Likewise, even if Jack Morris gets inducted and Blyleven does not, I’ll always think of Morris as merely good and Blyleven as great. Their respective Hall of Fame statuses will have no effect on my opinion because I know what each pitcher did in his time on the baseball diamond.
The Writers
George Orwell once said, “All writers are vain, selfish and lazy”. I don’t know the personalities of non-baseball writers nearly enough to say how accurate his statement is, but I think it definitely holds true with regard to baseball writers.
Is Jay Mariotti’s intentionally blank Hall of Fame ballot a display of anything other than his vanity?
Does Bill Conlin’s groupthink balloting display anything other than laziness?
That’s not to disparage all baseball writers, but just to point out that the Baseball Writers Association of America is comprised of human beings who, by nature, tend to be vain, selfish, and lazy. Leaving the Hall of Fame in the hands of the writers, whose opinions are based on a lot of subjectivity, is guaranteed to result in inconsistent logic and the overall devaluing of the institution.
On Thursday’s edition of Outside the Lines on ESPN, Buster Olney pointed out that there’s a conflict of interest in allowing the writers to cast votes for Hall of Famers. The writers are in the business of selling newspapers, magazines, and online subscriptions and otherwise drawing eyeballs to websites. Writers that don’t successfully accomplish those tasks will eventually lose their jobs, so it makes complete sense for them to take the controversial stance and cause a debate*.
*By the way, you can’t fault Mariotti for casting a blank ballot. It’s not his fault; it’s the system’s. The institution gave him the power.
Inconsistency
In an column posted earlier today for ESPN, Howard Bryant wrote, “Milestones that never before provided a free pass [...] now are viewed as cause for automatic election.”
That is important to acknowledge if we are to take the Hall of Fame as seriously as we seem to ought to. As time goes on, and baseball and its players and its fans change, the standards will change as well. That refers not only to statistical measures of success, but ideological ones as well. The writers may keep Barry Bonds out of the Hall of Fame because it is believed that he is guilty of some very serious offenses. However, in 40 years, we will likely view his offenses as insignificant.
Preaching
Imagine you open up a history textbook to the chapter on George W. Bush’s War in Iraq. The opener reads:
Bush’s invasion of Iraq was a terrible mistake — the biggest blunder in the history of the United States resulting in billions of dollars being wasted, the rights of Americans being taken away, and having a strong hand in the economic depression that occurred several years later.
I’m a liberal and a Bush-despiser, but even that would anger me. History is not the place to make opinions. Just the facts, ma’am.
The writers have their soapboxes in newspapers, magazines, books, and on radio, television, and the Internet.
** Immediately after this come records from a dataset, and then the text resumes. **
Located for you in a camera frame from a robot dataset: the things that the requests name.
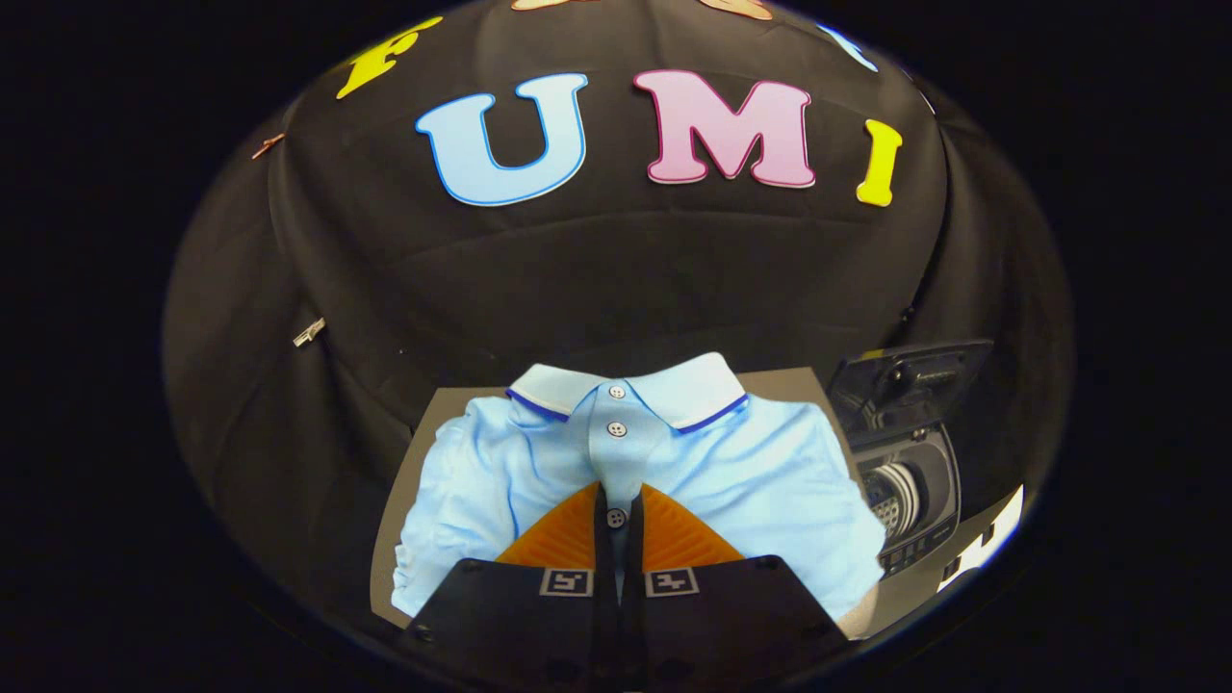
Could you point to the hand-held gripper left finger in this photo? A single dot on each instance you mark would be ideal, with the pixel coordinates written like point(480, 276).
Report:
point(539, 626)

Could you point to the copper clip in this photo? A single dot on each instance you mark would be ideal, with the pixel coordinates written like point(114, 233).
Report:
point(268, 145)

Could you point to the silver clip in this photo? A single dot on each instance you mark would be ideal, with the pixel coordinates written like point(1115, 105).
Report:
point(308, 332)

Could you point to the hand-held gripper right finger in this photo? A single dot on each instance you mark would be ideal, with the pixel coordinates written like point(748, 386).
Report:
point(712, 626)

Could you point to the black backdrop cloth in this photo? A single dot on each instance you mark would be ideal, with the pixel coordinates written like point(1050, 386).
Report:
point(616, 269)

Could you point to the light blue polo shirt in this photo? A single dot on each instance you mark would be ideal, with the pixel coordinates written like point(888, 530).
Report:
point(770, 472)

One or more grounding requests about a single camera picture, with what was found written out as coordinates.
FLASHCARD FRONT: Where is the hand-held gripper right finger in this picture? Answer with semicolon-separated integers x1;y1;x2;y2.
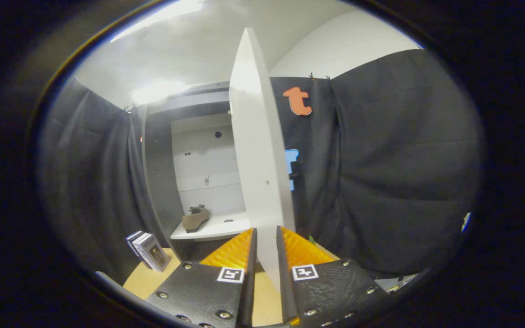
275;225;391;328

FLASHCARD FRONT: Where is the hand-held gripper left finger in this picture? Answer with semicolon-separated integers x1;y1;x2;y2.
144;227;258;328

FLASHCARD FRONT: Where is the brown fuzzy shoe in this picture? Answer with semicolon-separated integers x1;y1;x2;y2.
181;205;211;234

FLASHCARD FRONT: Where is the white shoe cabinet door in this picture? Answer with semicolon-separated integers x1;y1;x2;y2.
228;27;296;297

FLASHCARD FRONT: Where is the grey shoe cabinet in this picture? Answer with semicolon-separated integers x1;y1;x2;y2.
140;81;254;262

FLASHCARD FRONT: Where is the white cabinet shelf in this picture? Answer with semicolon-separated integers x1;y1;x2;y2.
170;213;252;242

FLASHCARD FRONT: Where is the grey cover book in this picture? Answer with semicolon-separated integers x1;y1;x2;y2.
137;234;170;272

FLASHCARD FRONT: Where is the white cover book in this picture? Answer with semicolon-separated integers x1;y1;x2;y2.
131;232;150;269

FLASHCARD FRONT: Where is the dark blue cover book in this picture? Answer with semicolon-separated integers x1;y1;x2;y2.
125;231;142;261

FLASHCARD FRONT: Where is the black backdrop cloth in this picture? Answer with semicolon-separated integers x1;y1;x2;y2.
37;48;484;283

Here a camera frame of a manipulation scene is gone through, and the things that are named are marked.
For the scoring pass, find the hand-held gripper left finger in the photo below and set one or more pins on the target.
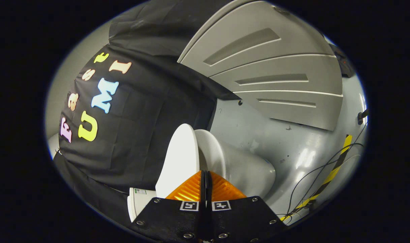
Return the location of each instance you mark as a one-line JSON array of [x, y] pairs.
[[172, 216]]

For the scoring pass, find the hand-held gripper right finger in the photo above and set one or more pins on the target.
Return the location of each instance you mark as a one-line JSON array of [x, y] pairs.
[[240, 216]]

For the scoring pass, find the white toilet lid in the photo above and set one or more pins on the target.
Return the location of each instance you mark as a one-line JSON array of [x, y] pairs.
[[178, 158]]

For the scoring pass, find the white ceramic toilet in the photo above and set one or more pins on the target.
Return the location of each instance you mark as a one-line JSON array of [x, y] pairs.
[[245, 172]]

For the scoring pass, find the black backdrop cloth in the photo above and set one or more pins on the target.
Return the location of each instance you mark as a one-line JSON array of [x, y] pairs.
[[140, 128]]

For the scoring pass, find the yellow black hazard tape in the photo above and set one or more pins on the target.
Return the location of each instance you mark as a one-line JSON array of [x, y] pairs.
[[338, 162]]

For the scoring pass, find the white cabinet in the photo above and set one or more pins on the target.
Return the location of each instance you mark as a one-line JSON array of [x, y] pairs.
[[275, 67]]

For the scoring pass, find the black plug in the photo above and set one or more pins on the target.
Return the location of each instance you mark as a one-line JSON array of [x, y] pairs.
[[361, 116]]

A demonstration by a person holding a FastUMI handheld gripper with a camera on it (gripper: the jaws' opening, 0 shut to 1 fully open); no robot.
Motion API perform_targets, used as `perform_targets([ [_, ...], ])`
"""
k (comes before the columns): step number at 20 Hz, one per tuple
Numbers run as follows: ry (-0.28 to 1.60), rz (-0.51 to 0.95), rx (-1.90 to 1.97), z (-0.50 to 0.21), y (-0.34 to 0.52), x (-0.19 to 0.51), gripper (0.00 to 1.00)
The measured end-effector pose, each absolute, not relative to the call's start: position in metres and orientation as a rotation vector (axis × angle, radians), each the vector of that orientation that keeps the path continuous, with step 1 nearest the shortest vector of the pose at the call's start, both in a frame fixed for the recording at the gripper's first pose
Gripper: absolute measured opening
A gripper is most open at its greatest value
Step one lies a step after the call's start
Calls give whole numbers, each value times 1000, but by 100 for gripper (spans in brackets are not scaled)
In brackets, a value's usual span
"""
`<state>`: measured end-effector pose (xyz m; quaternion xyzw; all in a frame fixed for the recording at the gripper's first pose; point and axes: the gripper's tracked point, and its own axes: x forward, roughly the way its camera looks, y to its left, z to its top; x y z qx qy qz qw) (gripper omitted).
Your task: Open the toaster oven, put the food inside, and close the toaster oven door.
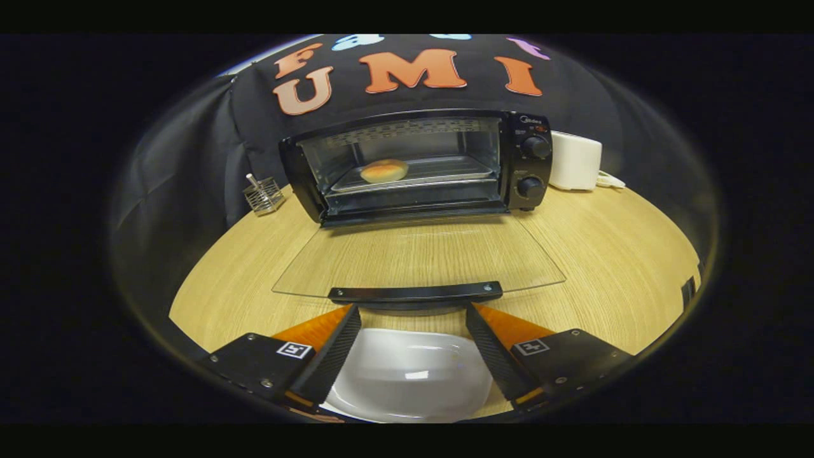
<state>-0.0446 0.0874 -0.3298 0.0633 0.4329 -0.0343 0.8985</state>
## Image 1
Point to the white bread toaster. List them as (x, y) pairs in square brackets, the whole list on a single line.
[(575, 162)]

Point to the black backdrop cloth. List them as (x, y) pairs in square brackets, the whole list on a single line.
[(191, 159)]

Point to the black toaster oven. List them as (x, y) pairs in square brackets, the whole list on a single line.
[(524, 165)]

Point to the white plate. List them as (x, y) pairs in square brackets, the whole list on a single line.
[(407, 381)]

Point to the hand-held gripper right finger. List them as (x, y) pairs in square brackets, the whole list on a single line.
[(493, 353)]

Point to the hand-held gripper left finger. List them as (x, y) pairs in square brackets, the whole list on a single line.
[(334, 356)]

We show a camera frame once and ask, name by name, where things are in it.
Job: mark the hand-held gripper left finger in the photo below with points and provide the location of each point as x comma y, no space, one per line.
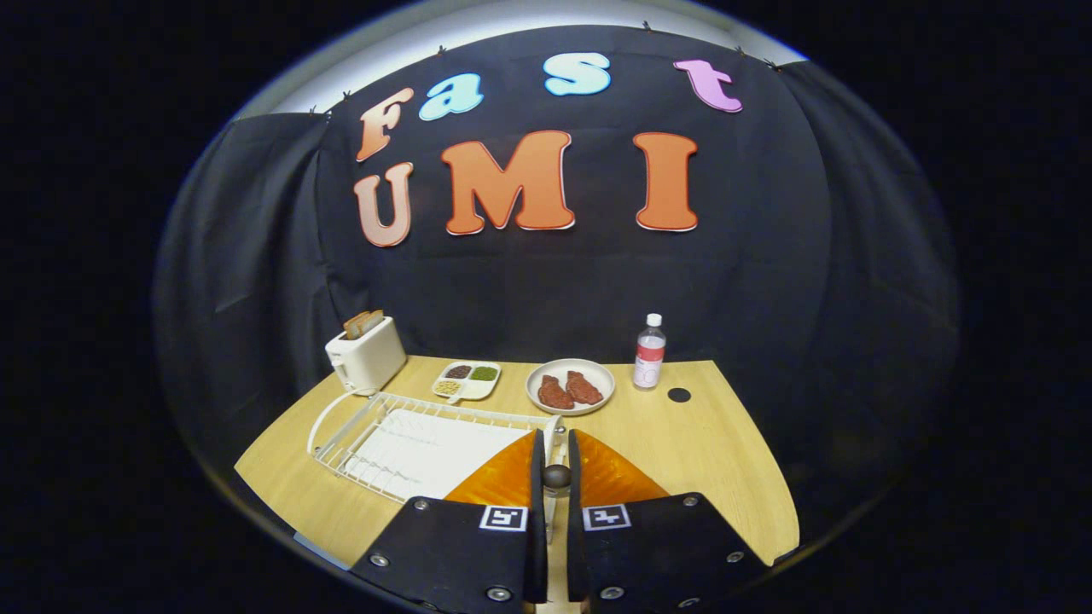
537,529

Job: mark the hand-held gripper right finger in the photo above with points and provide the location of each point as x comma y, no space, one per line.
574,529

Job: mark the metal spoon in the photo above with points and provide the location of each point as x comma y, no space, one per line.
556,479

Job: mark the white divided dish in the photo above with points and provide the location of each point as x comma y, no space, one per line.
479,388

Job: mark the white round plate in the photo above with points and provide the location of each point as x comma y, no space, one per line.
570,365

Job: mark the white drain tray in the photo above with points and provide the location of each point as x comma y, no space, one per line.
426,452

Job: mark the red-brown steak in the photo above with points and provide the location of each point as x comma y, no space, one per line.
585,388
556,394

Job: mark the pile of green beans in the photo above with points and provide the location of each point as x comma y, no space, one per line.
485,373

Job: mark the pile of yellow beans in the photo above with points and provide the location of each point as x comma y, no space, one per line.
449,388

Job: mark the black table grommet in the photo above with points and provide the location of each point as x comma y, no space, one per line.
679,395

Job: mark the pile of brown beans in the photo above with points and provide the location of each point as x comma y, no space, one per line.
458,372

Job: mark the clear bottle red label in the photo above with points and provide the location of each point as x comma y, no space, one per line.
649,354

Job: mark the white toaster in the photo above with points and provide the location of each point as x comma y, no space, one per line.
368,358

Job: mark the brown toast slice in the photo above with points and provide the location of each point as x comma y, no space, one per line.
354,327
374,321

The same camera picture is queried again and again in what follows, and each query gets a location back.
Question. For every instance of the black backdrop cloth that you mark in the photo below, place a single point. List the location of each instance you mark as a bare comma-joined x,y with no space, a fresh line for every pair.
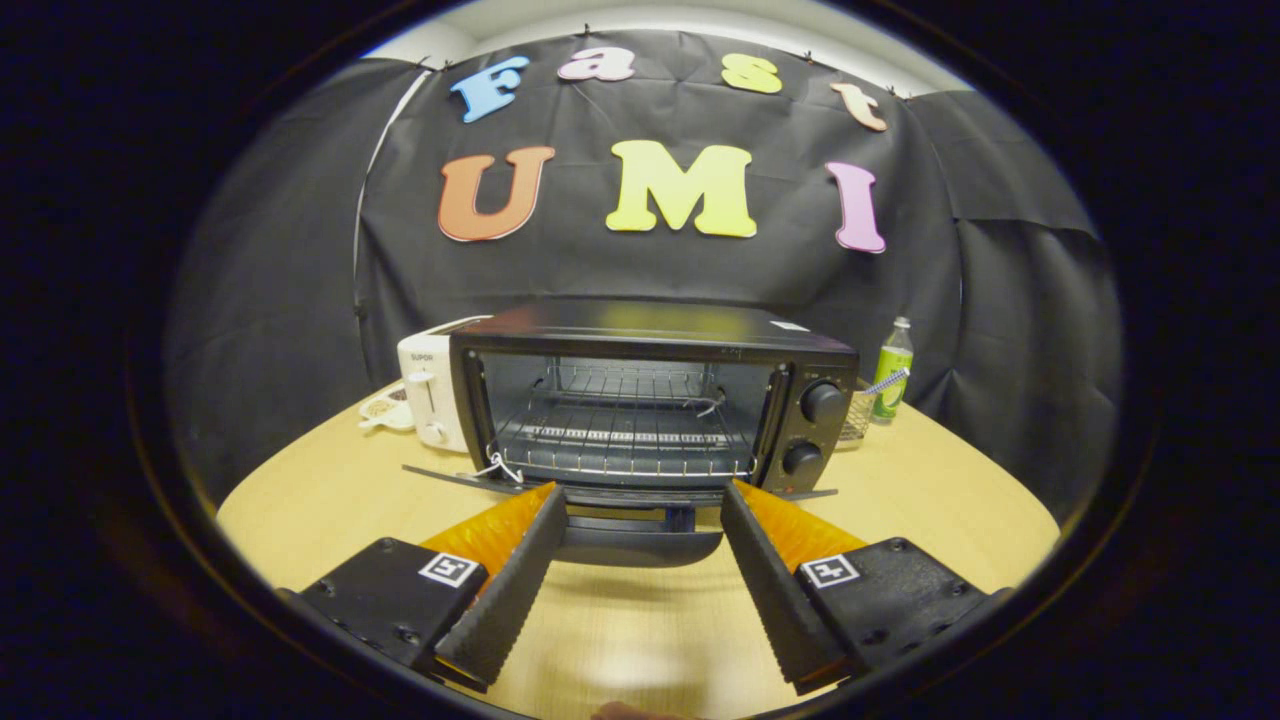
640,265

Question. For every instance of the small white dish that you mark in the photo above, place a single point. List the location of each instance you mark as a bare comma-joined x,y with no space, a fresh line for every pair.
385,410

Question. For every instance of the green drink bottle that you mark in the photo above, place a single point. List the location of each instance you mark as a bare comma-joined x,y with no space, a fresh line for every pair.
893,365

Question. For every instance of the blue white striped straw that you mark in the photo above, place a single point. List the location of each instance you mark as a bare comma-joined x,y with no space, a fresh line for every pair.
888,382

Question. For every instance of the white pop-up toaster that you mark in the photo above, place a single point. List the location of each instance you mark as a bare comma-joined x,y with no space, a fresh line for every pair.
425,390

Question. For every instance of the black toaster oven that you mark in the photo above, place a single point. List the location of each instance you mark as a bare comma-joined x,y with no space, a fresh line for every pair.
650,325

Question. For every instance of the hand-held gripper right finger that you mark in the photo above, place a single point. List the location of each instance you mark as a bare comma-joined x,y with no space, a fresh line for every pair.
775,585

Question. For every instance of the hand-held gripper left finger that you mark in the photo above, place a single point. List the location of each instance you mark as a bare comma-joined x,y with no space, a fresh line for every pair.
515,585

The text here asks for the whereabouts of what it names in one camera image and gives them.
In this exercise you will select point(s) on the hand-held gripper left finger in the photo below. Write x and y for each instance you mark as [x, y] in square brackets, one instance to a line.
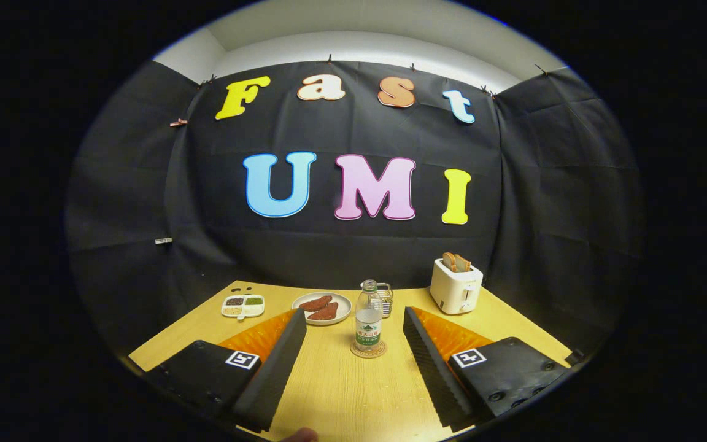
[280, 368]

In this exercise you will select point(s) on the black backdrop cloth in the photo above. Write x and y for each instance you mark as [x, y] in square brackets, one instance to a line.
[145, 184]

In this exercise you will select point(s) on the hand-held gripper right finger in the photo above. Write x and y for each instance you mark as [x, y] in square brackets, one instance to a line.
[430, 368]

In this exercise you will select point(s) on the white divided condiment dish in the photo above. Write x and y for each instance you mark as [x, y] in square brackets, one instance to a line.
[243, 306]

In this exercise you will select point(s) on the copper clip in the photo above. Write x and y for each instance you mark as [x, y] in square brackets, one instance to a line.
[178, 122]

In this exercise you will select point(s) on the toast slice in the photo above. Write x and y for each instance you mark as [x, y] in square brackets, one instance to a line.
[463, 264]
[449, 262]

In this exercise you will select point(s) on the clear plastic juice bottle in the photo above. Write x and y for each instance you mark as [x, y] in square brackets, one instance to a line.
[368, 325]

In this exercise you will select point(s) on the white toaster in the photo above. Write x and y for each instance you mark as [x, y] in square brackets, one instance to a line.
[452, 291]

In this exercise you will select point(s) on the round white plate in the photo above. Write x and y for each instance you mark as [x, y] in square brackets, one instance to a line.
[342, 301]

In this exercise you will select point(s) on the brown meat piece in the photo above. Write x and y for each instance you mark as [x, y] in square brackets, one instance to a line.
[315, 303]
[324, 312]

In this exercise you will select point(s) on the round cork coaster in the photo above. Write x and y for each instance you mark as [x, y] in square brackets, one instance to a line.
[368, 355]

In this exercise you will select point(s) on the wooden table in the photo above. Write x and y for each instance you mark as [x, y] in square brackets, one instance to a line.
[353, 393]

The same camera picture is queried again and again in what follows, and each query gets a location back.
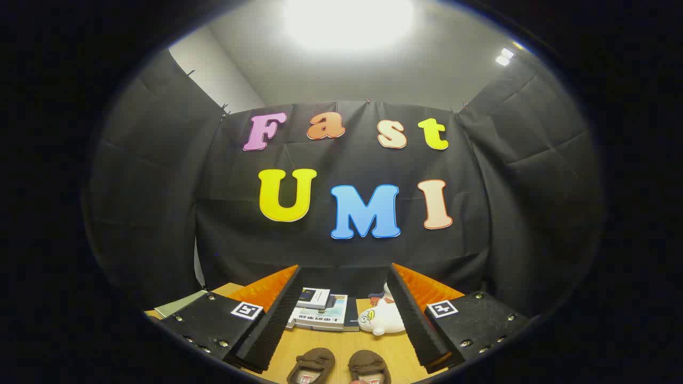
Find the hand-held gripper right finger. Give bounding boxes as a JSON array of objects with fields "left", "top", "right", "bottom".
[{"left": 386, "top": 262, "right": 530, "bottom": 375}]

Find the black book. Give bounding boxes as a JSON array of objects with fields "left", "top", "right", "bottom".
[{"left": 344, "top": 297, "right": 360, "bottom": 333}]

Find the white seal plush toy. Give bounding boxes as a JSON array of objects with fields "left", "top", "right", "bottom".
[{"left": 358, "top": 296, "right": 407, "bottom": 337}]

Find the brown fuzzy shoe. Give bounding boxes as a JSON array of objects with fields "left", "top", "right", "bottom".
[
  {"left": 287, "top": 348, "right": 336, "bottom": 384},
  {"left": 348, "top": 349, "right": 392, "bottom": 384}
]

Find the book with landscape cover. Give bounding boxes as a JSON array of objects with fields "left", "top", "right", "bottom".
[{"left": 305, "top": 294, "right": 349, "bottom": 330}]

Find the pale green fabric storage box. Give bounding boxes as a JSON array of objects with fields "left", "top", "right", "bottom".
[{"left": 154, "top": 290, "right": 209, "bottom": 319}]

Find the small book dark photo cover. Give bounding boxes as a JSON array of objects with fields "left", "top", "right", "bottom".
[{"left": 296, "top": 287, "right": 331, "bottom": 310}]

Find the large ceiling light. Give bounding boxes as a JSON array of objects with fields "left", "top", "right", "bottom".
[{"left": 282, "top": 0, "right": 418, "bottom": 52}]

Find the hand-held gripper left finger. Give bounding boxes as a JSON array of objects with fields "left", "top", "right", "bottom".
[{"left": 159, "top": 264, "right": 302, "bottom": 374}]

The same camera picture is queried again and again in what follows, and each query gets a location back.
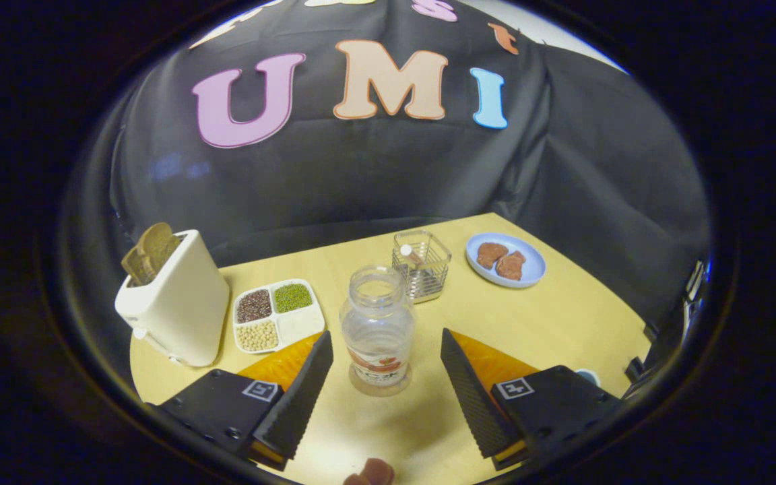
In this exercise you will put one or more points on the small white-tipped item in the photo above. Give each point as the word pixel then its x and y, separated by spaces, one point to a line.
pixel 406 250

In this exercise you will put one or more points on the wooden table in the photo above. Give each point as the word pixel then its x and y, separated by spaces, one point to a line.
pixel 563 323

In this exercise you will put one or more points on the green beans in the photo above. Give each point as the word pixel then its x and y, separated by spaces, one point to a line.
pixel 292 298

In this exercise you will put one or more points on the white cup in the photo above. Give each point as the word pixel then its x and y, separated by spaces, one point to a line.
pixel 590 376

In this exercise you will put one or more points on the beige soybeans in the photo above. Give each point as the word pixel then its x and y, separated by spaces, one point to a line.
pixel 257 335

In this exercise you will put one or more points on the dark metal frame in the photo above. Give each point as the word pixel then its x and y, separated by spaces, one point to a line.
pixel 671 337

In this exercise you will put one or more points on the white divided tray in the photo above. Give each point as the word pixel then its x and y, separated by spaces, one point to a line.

If they want their feelings to be heard or read, they have their venues. The Hall of Fame, a museum that recollects baseball’s long and storied history, is not the place for writers to have their opinions heard. My stroll through the Hall of Fame should result in me seeing “Barry Bonds: 762 career HR” and not “Barry Bonds: 762 career HR*” with a disclaimer underneath that reads, “*Suspected of using performance-enhancing drugs during the latter part of his playing career.”
Futility
That’s why I don’t care about the Hall of Fame. It doesn’t change the way I look back on baseball history, and it won’t ever unless some big changes are made. Bert Blyleven has been campaigning for his induction for many, many years. It’s sad because his campaigning has actually adversely affected him. Sports by Brooks Tweeted recently, “Guy in BBWAA told me today that if Bert hadn’t campaigned so hard, he’d have gotten in LAST year.”
That’s all I needed to hear to justify my inability to care about the Hall of Fame.